— Work instruction —
Gather the lines below that include the string "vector", copying each in full.
Given information section start
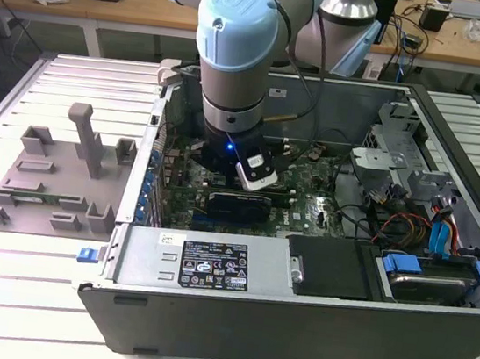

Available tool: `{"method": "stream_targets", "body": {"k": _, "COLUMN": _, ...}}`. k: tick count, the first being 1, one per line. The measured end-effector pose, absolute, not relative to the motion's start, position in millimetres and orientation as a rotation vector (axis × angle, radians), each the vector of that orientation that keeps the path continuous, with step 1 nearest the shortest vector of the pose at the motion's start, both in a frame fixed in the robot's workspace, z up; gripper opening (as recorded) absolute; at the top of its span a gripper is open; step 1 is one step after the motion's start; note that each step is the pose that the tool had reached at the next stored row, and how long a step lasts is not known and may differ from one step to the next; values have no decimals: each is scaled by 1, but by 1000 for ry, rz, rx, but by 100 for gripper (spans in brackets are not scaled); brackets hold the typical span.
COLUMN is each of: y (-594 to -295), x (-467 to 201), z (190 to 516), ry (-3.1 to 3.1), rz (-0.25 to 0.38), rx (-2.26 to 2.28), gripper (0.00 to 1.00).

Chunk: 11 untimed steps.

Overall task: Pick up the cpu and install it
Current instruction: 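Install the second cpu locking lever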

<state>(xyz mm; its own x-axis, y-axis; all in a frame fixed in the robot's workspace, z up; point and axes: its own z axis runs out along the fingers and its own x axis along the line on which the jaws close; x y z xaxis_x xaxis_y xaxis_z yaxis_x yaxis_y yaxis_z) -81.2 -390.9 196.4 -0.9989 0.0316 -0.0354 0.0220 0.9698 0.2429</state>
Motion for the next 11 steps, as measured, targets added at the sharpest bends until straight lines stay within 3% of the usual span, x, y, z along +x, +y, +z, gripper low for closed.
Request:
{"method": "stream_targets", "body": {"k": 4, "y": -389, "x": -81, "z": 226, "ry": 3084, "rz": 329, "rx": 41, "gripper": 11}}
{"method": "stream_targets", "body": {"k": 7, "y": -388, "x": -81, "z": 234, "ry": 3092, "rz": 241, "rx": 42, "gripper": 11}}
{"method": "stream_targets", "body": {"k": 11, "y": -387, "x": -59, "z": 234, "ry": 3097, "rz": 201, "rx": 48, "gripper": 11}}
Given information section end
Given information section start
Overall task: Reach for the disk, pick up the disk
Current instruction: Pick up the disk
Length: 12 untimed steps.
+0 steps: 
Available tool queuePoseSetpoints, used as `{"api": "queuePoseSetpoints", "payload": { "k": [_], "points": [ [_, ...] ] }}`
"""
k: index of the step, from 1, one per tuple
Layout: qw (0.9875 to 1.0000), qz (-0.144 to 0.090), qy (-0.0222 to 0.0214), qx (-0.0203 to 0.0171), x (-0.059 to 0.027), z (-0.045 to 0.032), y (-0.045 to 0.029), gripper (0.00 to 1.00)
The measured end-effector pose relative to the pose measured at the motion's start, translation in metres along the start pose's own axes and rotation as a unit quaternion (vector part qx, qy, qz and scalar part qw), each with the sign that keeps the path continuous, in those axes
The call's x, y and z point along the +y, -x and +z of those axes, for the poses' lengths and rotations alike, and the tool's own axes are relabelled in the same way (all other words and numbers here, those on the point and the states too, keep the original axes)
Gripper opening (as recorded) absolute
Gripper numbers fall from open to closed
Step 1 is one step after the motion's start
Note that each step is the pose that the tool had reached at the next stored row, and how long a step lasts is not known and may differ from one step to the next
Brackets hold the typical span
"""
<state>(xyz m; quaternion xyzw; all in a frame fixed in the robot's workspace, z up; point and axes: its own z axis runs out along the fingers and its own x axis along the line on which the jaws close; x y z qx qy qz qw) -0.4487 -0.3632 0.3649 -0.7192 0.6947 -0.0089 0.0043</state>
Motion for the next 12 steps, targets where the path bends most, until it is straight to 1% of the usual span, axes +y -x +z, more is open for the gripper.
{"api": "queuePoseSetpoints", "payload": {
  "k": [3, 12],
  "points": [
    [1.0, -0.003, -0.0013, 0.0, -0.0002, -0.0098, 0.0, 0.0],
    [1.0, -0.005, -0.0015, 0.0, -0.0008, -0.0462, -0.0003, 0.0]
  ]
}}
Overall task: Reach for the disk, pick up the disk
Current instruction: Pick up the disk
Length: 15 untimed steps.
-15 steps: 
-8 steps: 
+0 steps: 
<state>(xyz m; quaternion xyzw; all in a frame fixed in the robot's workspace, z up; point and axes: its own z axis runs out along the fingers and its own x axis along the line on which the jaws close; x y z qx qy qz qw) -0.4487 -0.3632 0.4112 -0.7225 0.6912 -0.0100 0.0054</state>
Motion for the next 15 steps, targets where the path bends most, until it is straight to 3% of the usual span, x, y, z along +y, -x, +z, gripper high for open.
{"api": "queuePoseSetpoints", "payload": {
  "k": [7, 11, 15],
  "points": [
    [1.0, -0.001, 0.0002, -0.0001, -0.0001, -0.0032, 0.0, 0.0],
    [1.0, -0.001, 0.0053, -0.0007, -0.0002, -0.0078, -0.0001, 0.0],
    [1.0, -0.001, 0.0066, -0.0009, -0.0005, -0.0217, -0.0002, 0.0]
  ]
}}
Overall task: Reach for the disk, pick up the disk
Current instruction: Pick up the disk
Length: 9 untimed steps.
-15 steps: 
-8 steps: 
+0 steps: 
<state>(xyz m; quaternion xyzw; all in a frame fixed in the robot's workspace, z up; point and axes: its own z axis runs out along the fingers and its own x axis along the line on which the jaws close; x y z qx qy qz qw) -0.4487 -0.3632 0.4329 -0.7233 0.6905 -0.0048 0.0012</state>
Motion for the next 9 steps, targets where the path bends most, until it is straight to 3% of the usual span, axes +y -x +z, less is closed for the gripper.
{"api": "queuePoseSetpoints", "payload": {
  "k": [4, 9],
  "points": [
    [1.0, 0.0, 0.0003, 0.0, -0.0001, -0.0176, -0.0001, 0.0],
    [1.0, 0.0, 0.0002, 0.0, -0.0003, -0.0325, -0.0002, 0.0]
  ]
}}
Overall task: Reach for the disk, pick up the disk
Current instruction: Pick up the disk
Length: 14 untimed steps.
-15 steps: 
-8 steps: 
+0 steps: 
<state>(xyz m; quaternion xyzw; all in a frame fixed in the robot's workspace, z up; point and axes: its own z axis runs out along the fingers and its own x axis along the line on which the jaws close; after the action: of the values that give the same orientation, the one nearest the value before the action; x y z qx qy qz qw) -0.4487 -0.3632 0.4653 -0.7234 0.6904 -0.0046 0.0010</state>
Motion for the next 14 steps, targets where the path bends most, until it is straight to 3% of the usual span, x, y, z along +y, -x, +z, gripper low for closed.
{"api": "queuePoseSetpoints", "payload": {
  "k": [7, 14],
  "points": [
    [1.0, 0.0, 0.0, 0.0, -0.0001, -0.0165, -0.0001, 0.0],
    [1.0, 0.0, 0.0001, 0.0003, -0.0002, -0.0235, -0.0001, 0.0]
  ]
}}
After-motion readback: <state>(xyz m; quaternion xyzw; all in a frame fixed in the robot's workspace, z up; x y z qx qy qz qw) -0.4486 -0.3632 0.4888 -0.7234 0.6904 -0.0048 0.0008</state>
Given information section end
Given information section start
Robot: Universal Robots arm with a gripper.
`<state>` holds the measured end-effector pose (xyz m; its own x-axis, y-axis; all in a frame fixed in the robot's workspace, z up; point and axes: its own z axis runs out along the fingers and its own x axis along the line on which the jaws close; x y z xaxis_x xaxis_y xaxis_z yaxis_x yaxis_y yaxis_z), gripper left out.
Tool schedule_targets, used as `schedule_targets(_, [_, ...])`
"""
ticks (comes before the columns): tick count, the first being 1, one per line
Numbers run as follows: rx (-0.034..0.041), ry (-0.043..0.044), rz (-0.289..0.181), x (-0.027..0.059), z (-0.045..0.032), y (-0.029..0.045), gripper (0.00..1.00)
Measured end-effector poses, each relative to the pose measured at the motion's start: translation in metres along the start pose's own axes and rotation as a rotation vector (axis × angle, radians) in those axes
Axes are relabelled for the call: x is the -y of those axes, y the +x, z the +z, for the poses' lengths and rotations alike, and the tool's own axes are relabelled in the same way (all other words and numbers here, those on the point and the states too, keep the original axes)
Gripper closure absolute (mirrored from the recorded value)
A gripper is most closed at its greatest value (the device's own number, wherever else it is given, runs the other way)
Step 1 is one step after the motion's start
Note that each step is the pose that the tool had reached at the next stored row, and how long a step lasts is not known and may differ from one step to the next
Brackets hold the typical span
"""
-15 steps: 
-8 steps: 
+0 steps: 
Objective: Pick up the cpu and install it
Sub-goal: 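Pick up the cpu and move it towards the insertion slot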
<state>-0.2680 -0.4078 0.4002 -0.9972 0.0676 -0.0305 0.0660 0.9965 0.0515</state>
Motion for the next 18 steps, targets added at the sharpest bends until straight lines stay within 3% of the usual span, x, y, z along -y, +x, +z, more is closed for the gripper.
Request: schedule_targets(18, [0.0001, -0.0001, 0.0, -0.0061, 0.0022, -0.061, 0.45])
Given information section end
— Exercise output —
Available tool: `{"method": "stream_targets", "body": {"k": _, "COLUMN": _, ...}}`. k: tick count, the first being 1, one per line. The measured end-effector pose, absolute, not relative to the motion's start, position in millimetres and orientation as a rotation vector (axis × angle, radians), each the vector of that orientation that keeps the path continuous, with step 1 nearest the shortest vector of the pose at the motion's start, both in a frame fixed in the robot's workspace, z up; gripper opening (as recorded) absolute; at the top of its span a gripper is open; step 1 is one step after the motion's start; note that each step is the pose that the tool had reached at the next stored row, and how long a step lasts is not known and may differ from one step to the next; values have no decimals: each is scaled by 1, but by 1000 for ry, rz, rx, but by 100 for gripper (spans in brackets are not scaled); brackets hold the typical span.
The measured end-effector pose relative to the pose measured at the motion's start, translation in metres along the start pose's own axes and rotation as a unit quaternion (vector part qx, qy, qz and scalar part qw), each with the sign that keeps the path continuous, in those axes
Measured end-effector poses, each relative to the pose measured at the motion's start: translation in metres along the start pose's own axes and rotation as a rotation vector (axis × angle, radians) in those axes

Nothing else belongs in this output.